Exercise brief
The stretch from the line with "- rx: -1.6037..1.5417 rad" through the line with "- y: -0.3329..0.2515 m" in the records below: write it out exactly, and nothing else.
-- Information provided follows --
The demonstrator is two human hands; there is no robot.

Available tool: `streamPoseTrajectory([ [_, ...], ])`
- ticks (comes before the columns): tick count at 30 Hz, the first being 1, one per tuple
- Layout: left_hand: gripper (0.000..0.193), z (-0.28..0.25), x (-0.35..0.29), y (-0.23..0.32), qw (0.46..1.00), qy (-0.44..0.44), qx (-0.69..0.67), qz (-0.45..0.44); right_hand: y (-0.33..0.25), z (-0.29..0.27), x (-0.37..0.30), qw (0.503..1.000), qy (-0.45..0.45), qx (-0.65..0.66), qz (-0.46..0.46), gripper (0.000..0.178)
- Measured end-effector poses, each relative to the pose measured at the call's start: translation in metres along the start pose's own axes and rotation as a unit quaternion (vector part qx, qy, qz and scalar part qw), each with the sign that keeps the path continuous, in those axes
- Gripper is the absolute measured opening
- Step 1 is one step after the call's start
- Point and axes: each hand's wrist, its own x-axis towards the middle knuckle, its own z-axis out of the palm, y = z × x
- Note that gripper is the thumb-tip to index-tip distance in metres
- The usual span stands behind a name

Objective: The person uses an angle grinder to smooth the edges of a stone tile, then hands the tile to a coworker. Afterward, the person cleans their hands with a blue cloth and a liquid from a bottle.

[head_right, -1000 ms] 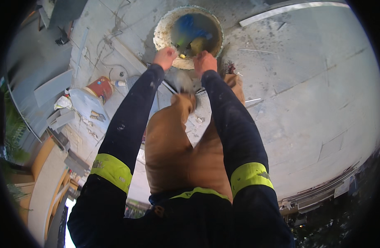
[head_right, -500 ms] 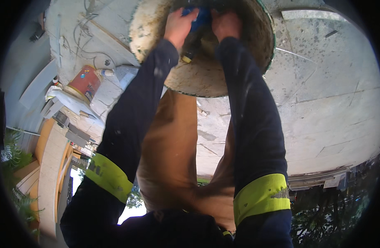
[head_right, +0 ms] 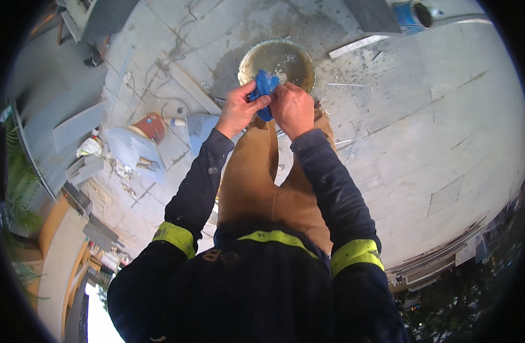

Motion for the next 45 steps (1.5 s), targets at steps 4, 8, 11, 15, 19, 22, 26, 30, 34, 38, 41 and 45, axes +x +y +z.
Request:
streamPoseTrajectory([
  [4, 0.042, 0.010, -0.036, 0.081, 0.982, -0.110, 0.092, 0.124, -0.052, -0.087, -0.008, 0.998, 0.000, 0.053, -0.042, 0.013],
  [8, 0.035, 0.026, -0.071, 0.174, 0.980, -0.190, -0.047, -0.017, -0.092, -0.159, -0.012, 0.996, -0.001, 0.078, -0.042, 0.014],
  [11, 0.025, 0.045, -0.077, 0.219, 0.934, -0.171, 0.208, 0.233, -0.125, -0.194, -0.021, 0.989, 0.079, 0.009, -0.122, 0.013],
  [15, 0.009, 0.079, -0.087, 0.252, 0.937, 0.028, 0.182, 0.296, -0.156, -0.216, -0.022, 0.967, 0.192, -0.049, -0.160, 0.011],
  [19, 0.022, 0.099, -0.099, 0.278, 0.892, 0.152, 0.303, 0.299, -0.175, -0.234, -0.032, 0.947, 0.225, -0.121, -0.195, 0.012],
  [22, 0.030, 0.103, -0.090, 0.280, 0.884, 0.153, 0.303, 0.322, -0.174, -0.241, -0.038, 0.926, 0.241, -0.139, -0.256, 0.015],
  [26, 0.026, 0.101, -0.078, 0.272, 0.966, 0.051, 0.117, 0.227, -0.169, -0.246, -0.045, 0.902, 0.257, -0.156, -0.310, 0.018],
  [30, 0.018, 0.090, -0.086, 0.280, 0.974, -0.111, -0.123, 0.153, -0.169, -0.258, -0.050, 0.902, 0.276, -0.137, -0.302, 0.018],
  [34, 0.018, 0.094, -0.111, 0.303, 0.976, -0.125, -0.059, 0.169, -0.177, -0.270, -0.054, 0.893, 0.304, -0.160, -0.291, 0.016],
  [38, 0.014, 0.104, -0.114, 0.307, 0.833, -0.033, 0.292, 0.469, -0.186, -0.276, -0.057, 0.901, 0.286, -0.199, -0.259, 0.015],
  [41, 0.016, 0.110, -0.120, 0.318, 0.920, 0.003, 0.232, 0.315, -0.196, -0.275, -0.058, 0.896, 0.293, -0.199, -0.270, 0.015],
  [45, 0.015, 0.105, -0.106, 0.323, 0.962, -0.012, 0.112, 0.250, -0.199, -0.277, -0.057, 0.866, 0.330, -0.186, -0.325, 0.019],
])
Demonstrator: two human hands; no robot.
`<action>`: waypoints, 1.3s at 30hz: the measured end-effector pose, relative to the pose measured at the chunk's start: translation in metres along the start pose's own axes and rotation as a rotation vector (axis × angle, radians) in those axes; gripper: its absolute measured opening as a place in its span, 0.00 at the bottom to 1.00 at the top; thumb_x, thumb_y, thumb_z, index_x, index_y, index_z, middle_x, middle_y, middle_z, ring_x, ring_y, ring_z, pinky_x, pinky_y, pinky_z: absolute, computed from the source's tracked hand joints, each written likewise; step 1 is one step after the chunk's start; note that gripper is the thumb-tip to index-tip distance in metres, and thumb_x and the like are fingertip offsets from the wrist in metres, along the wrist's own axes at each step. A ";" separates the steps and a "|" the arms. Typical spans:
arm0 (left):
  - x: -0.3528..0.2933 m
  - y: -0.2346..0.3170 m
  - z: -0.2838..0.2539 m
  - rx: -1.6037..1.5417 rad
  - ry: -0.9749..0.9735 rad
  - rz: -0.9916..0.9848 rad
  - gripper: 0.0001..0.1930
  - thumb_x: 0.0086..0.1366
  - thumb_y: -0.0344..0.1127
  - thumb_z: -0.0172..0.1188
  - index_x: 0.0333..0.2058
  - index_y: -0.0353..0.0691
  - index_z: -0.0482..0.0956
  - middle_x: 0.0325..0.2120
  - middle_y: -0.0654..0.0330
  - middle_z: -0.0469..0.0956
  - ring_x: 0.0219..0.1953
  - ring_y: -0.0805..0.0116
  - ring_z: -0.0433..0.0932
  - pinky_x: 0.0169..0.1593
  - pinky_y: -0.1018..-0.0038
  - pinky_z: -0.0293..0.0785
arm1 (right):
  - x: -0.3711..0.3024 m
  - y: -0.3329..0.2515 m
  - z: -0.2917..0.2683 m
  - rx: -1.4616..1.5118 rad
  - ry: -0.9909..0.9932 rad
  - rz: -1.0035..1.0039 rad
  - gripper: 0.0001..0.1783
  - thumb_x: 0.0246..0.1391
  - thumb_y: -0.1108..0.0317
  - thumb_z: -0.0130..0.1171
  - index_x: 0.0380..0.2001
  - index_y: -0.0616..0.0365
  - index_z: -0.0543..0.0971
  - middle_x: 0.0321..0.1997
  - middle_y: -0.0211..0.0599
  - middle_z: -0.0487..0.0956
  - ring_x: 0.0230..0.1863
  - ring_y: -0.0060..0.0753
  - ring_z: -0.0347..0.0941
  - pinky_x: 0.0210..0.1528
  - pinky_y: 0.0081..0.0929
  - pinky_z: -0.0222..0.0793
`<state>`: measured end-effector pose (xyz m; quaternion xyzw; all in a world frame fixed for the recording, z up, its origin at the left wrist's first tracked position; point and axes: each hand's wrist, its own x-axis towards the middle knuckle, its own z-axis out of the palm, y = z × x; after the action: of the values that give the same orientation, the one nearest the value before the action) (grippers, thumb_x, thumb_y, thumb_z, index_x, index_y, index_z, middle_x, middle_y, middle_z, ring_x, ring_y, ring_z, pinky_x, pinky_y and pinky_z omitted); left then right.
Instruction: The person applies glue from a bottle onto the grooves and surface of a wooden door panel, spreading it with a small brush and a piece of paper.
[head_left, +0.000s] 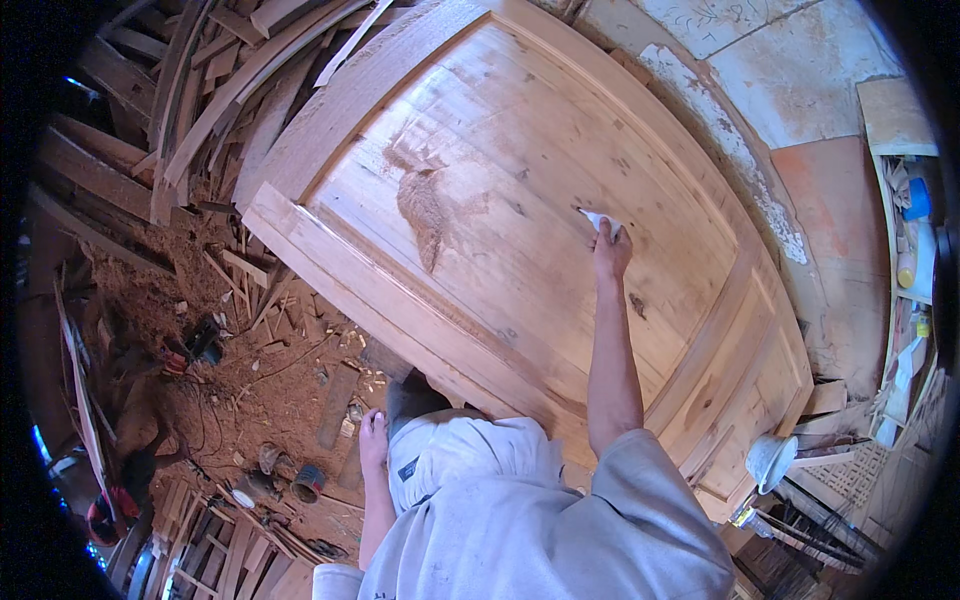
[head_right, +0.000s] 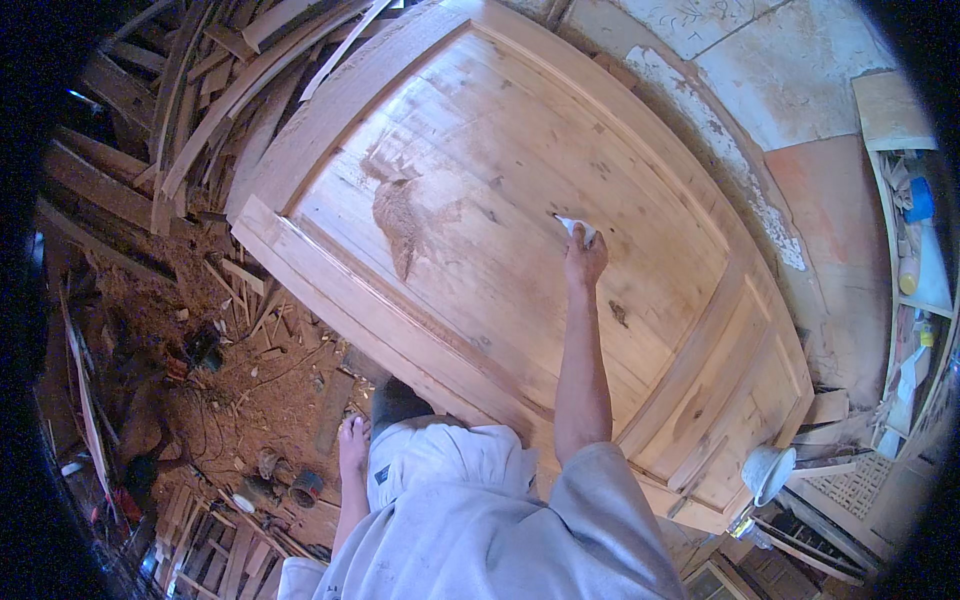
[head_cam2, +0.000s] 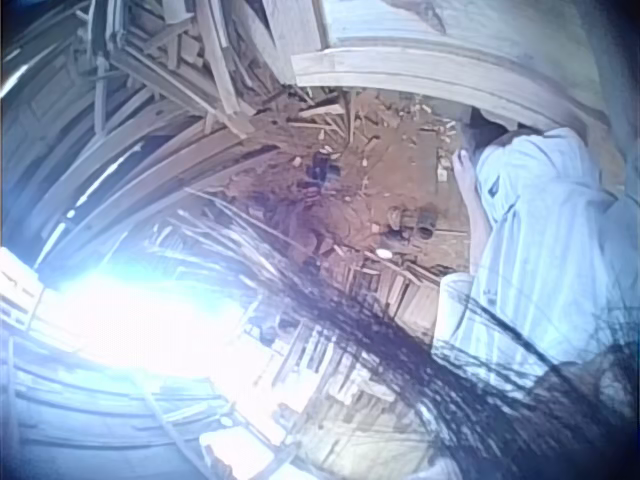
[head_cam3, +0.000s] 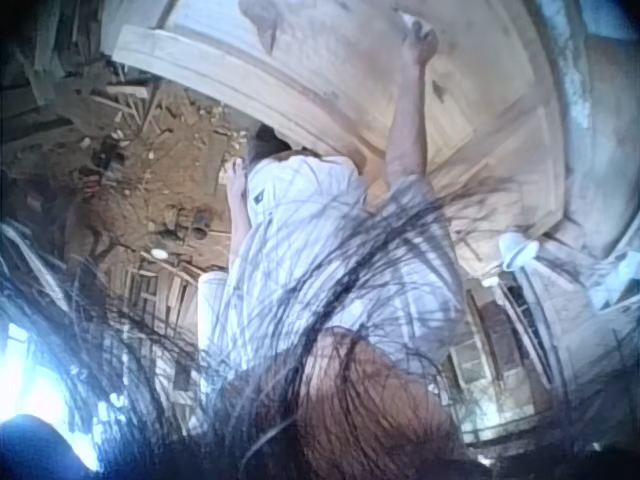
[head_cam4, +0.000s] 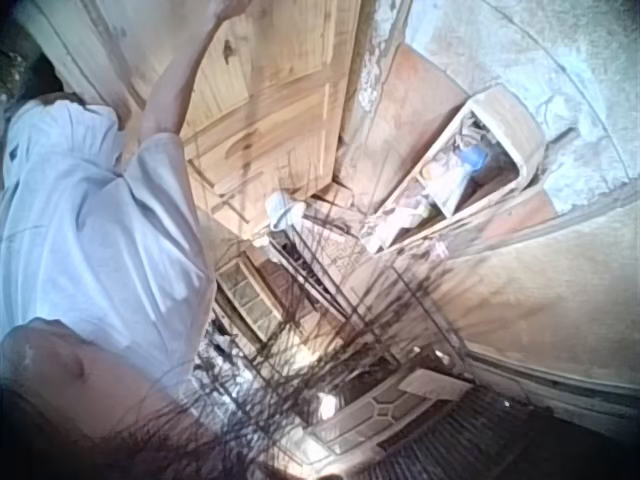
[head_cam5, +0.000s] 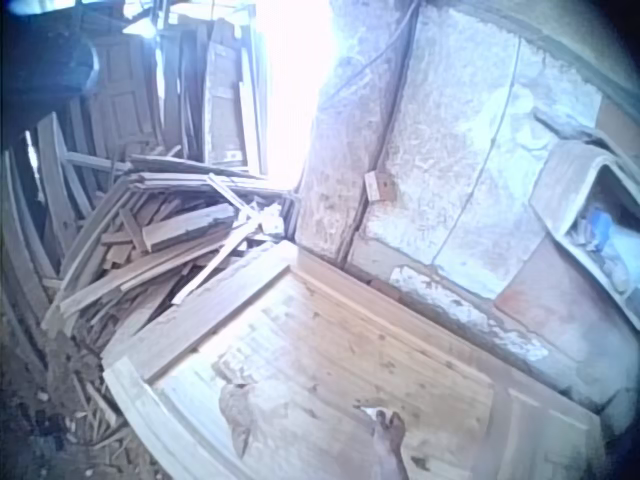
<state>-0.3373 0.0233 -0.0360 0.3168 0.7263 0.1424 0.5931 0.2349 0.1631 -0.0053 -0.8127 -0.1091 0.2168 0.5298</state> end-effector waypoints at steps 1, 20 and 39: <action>0.001 -0.001 0.001 -0.005 0.001 0.020 0.23 0.70 0.43 0.49 0.53 0.28 0.68 0.43 0.51 0.76 0.44 0.66 0.76 0.48 0.74 0.71 | 0.002 0.002 0.000 0.000 0.000 -0.001 0.12 0.60 0.61 0.56 0.31 0.59 0.74 0.19 0.26 0.72 0.17 0.17 0.68 0.19 0.19 0.65; -0.001 0.001 0.000 -0.006 -0.004 0.039 0.22 0.70 0.42 0.49 0.53 0.29 0.68 0.44 0.50 0.75 0.45 0.65 0.76 0.50 0.72 0.71 | 0.020 0.010 -0.005 0.045 -0.004 0.016 0.13 0.60 0.60 0.56 0.34 0.60 0.74 0.20 0.26 0.70 0.17 0.18 0.68 0.18 0.19 0.67; 0.001 0.003 -0.001 0.046 -0.007 0.005 0.22 0.70 0.43 0.48 0.53 0.29 0.69 0.44 0.50 0.76 0.45 0.65 0.76 0.48 0.73 0.72 | 0.020 -0.003 0.003 -0.016 -0.036 0.040 0.13 0.61 0.59 0.56 0.34 0.58 0.74 0.19 0.26 0.71 0.17 0.19 0.69 0.18 0.19 0.67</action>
<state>-0.3377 0.0267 -0.0344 0.3327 0.7265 0.1262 0.5878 0.2516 0.1753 -0.0083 -0.8150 -0.1040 0.2409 0.5167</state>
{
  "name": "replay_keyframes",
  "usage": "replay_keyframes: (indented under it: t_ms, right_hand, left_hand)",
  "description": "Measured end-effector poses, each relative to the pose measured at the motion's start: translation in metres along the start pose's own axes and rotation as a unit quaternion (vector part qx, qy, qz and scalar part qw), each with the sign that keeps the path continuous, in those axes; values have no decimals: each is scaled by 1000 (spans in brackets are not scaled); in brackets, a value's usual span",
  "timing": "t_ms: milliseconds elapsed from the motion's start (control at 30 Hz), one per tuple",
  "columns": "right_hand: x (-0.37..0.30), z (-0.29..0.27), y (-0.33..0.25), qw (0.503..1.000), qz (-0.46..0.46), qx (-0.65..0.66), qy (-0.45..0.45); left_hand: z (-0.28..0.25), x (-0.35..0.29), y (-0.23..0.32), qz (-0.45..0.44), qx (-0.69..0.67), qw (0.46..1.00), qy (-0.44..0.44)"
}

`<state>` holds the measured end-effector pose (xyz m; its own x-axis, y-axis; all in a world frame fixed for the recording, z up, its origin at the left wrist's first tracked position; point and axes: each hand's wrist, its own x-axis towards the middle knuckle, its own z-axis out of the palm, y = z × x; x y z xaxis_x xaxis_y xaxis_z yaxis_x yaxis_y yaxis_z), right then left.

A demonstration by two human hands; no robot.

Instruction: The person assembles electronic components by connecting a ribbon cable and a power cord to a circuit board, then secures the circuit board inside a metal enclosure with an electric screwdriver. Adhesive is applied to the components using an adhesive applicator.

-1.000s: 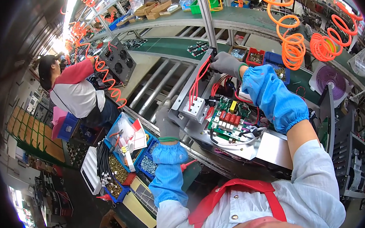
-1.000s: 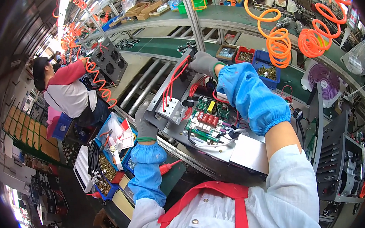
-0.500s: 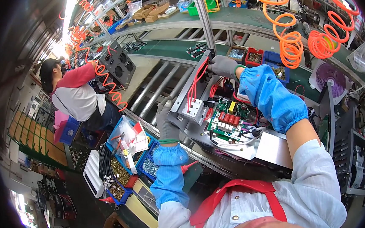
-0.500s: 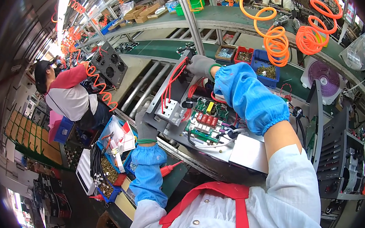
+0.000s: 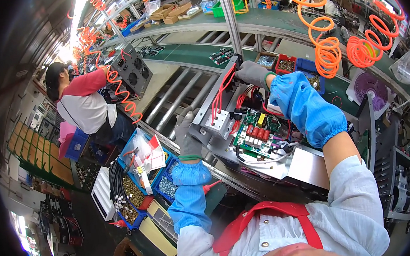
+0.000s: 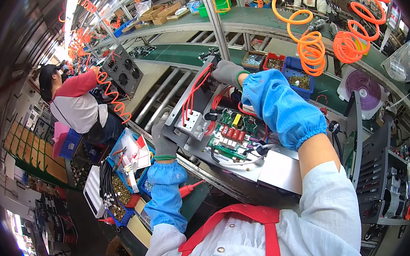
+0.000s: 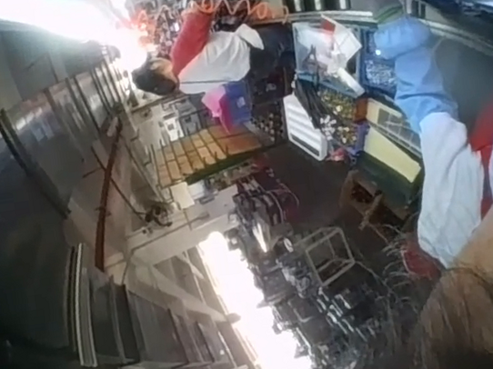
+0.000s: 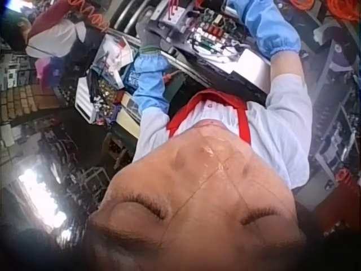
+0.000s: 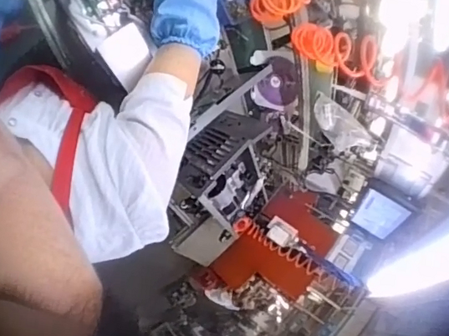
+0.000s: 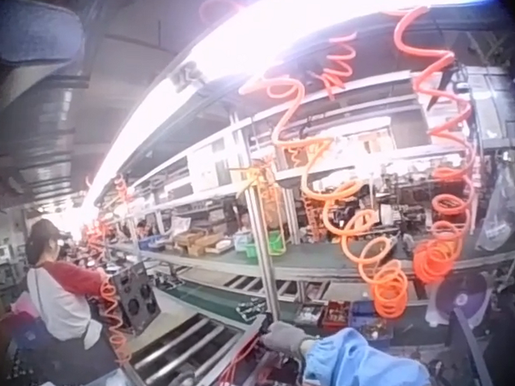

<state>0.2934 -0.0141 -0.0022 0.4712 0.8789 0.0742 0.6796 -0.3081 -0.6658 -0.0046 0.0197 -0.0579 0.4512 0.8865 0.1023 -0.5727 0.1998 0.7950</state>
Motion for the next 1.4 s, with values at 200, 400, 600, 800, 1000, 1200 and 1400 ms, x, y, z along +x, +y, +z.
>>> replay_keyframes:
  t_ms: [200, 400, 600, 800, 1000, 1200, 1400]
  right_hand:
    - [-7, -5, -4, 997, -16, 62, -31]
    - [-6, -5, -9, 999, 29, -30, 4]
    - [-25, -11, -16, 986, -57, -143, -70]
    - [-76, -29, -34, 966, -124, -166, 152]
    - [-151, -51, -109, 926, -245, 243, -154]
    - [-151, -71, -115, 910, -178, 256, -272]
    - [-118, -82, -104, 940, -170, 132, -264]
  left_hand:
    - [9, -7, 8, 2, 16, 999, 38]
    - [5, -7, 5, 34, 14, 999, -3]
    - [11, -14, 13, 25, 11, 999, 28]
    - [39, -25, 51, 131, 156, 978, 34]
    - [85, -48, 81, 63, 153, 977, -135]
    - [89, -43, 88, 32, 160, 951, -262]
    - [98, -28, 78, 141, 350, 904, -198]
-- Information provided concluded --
Result of the exercise
  - rx: -1.6037..1.5417 rad
  - ry: -0.9749..0.9735 rad
  - rz: -0.9916..0.9848 rad
  - gripper: 0.0001..0.1930
  - thumb_x: 0.0086..0.1366
  - thumb_y: -0.0344..0.1127
  - thumb_z: -0.0172..0.1188
  - index_x: 0.0333..0.2058
  - index_y: -0.0353..0.0691
  - index_z: -0.0482..0.0956
  - middle_x: 0.0325..0.2120
  - middle_y: -0.0654..0.0330
  - middle_z: -0.0469..0.0956
  - ring_x: 0.0219..0.1953
  - ring_y: -0.0805..0.0116
  - ring_z: -0.0433..0.0932
  - pinky_x: 0.0169..0.1593
  - pinky_y: -0.1018..-0.0038
  - pinky_z: -0.0293..0.0785
arm1 (right):
  - x: -0.3711..0.3024 m
  - y: -0.3329..0.2515 m

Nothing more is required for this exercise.